Line on side headings in CSS

Posted on in Web

A discussion started in our Slack channel on how to best accomplish a design like this:

Lines around a header

This legend-style line-on-side heading is a popular trend right now, and there doesn’t appear to be a definitive approach.

Creating some lines atop a solid background isn’t too challenging, the difficulty comes when you overlay it on a gradient or photograph. Neat, but it would be nicer if the extra markup wasn’t there.

A CSS Tricks article outlines an approach using spans around a paragraph.

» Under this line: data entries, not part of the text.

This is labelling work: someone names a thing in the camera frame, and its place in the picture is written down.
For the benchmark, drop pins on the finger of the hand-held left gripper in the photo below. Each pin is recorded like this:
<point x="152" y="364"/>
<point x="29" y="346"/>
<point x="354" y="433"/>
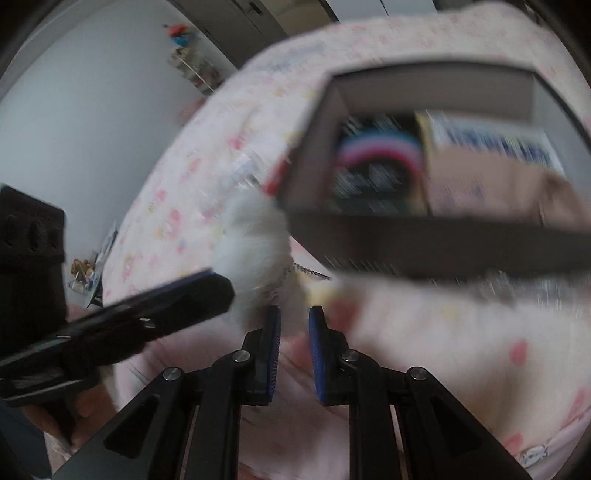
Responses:
<point x="175" y="309"/>

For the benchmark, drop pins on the small red packet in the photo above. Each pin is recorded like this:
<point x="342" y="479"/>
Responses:
<point x="277" y="177"/>

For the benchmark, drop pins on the dark storage container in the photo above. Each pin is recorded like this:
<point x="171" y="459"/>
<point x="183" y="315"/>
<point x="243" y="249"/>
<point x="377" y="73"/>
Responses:
<point x="415" y="244"/>

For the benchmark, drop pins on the person's left hand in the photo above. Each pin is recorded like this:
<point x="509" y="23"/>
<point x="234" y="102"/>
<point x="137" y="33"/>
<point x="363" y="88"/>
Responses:
<point x="87" y="406"/>

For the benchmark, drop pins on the black packet with pink arcs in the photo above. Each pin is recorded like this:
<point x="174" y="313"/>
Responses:
<point x="374" y="166"/>

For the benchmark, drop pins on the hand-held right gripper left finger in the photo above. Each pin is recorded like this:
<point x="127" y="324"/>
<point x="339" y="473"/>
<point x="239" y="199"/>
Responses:
<point x="273" y="350"/>

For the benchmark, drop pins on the clear packet with blue print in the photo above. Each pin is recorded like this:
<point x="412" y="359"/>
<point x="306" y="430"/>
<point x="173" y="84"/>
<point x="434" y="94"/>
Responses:
<point x="498" y="143"/>

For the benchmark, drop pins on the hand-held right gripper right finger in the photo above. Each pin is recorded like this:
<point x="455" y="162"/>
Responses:
<point x="316" y="350"/>

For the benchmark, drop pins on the brown cardboard box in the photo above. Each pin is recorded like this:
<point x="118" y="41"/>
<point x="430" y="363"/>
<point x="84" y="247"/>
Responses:
<point x="485" y="184"/>

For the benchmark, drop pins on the pink printed blanket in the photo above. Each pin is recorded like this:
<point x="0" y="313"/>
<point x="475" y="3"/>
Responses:
<point x="461" y="360"/>

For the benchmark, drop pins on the white shelf with toys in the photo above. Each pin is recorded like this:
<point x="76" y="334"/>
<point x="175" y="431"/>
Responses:
<point x="194" y="60"/>

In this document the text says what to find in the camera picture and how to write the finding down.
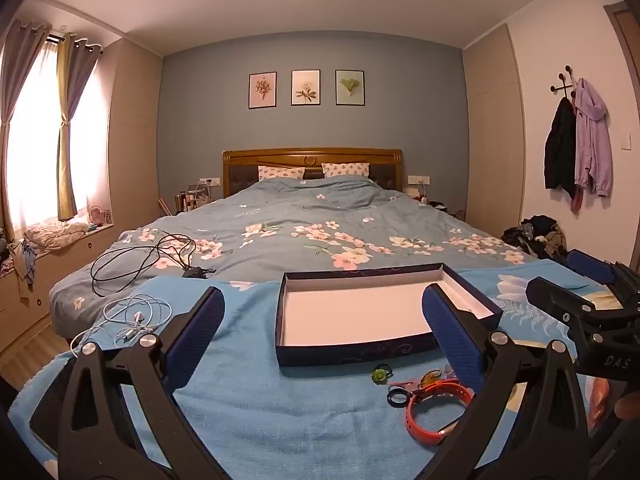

In this JSFiddle, a clever use of overflow: hidden means no additional spannage. But it falls apart when the text wraps onto multiple lines.

It was time to boot up CodePen and get experimenting:

Flexbox solution

h2 {
    display: flex;
    width: 100%;
    justify-content: center;
    align-items: center;
    text-align: center;
}

h2:before,
h2:after {
    content: '';
    border-top: 2px solid;
    margin: 0 20px 0 0;
    flex: 1 0 20px;
}

h2:after {
    margin: 0 0 0 20px;
}

Flexbox and pseudo elements was the first solution I found. Generally, pseudo elements and flexbox are a pain, namely when resetting a clearfix, but in this instance, they work together brilliantly.

View the CodePen

CSS Grid solution

h2 {
    display: grid;
    grid-template-columns: minmax(20px, 1fr) auto minmax(20px, 1fr);
    align-items: center;
    text-align: center;
    grid-gap: 20px;
    width: 100%;
}

h2:before,
h2:after {
    content: '';
    border-top: 2px solid;
}

CSS Grid seemed like the natural next step for enhancement.

grid-gap has to be one of the best properties ever added to the spec. Margin resets can be removed, min-widths are handled by minmax and the pseudo elements only need to worry about being presentational. CSS Grid is brilliant.